- AIM OF THE EXERCISE: Using the entries below, write out the line with "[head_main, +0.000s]", the line with "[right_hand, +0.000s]", and every line in between, exactly as each is written.
=== SUPPLIED DATA ===
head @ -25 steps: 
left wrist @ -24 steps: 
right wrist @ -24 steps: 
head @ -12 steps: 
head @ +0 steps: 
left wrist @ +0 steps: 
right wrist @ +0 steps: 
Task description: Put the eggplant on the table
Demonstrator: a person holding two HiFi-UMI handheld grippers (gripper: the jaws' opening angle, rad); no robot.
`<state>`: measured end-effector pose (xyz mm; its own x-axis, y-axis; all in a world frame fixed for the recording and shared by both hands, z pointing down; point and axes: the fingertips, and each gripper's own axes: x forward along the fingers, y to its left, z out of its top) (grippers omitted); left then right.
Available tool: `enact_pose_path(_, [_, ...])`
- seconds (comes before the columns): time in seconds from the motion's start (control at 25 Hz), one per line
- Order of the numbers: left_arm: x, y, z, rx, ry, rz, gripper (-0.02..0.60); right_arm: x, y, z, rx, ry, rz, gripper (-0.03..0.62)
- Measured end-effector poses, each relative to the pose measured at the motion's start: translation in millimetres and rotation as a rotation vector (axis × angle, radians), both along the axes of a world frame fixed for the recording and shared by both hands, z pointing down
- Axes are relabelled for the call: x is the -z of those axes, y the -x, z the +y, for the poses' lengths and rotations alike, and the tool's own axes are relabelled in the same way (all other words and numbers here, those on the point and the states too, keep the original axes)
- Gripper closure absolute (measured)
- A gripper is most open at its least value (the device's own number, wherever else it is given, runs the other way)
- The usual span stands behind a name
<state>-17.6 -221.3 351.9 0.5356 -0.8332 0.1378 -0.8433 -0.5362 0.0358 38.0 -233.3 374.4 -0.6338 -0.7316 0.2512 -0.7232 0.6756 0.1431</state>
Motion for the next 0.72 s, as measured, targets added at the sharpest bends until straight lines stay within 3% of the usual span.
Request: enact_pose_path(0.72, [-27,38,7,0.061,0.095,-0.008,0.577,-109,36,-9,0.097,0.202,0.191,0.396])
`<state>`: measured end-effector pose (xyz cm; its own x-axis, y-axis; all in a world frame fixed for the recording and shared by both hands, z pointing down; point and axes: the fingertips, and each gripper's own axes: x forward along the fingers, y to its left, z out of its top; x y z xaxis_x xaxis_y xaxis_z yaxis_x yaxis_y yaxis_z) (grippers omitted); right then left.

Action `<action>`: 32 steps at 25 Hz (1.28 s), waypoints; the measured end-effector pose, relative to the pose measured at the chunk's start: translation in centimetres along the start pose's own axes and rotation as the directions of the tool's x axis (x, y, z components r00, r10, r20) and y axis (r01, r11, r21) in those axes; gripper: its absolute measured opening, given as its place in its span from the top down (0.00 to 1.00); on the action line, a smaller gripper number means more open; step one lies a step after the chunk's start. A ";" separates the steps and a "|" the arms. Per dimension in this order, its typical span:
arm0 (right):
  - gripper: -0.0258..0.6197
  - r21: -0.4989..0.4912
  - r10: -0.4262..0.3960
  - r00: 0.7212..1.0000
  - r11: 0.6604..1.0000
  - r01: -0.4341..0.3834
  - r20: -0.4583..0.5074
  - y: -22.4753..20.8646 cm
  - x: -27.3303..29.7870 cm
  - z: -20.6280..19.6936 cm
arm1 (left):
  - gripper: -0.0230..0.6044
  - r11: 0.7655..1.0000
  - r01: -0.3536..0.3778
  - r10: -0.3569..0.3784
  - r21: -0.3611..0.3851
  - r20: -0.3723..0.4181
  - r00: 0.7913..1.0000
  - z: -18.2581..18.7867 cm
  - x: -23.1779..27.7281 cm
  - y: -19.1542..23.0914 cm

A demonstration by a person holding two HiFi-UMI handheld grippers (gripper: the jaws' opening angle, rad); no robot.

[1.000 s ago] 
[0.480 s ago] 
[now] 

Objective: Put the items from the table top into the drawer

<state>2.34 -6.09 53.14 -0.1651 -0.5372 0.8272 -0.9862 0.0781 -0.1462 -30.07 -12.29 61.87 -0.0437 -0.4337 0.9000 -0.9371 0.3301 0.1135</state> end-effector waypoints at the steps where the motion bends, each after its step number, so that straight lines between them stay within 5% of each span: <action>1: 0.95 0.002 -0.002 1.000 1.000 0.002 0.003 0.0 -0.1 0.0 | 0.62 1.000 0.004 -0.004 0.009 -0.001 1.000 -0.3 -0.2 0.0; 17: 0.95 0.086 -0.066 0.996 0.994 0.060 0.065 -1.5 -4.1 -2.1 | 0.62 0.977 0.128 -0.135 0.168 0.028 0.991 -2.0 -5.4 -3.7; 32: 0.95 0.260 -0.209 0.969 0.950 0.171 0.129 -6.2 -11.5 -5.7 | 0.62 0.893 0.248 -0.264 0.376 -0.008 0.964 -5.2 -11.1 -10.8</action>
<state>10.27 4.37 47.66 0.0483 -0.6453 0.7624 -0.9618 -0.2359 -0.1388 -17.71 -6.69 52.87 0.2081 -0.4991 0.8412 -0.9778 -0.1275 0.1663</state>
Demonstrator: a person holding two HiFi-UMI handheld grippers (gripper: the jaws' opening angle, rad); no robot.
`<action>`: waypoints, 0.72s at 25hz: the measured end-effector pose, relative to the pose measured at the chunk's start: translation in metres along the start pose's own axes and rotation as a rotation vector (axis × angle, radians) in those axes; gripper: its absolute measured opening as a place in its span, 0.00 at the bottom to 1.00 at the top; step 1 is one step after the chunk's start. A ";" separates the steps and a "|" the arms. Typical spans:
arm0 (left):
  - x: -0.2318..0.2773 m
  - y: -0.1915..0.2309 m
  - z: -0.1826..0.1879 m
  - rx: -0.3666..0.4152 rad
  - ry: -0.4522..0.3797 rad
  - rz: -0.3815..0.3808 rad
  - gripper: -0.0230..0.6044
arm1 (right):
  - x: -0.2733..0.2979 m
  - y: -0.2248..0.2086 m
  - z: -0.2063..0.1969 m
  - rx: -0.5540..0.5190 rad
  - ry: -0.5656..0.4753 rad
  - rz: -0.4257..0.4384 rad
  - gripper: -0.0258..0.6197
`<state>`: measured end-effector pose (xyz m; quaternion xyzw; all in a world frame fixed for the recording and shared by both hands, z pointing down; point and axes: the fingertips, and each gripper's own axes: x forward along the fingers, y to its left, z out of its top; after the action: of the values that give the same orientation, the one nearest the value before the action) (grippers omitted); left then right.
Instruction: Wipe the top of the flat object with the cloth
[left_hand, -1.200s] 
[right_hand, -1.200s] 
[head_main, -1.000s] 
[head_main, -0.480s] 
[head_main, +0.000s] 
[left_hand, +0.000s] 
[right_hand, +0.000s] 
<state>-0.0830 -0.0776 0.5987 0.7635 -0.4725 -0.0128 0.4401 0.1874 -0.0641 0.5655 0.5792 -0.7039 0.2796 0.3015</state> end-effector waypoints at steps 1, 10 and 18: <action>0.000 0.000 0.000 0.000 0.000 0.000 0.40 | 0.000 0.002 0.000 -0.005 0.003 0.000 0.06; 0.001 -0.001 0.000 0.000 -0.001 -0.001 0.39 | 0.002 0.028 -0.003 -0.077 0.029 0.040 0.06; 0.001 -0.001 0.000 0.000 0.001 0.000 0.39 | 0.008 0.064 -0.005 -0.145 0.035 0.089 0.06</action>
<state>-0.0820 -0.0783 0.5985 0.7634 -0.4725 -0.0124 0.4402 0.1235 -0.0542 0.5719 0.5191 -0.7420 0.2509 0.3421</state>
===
- SOLUTION FOR THIS EXERCISE:
[head_main, +0.000s] 
[left_hand, +0.000s] 
[right_hand, +0.000s] 

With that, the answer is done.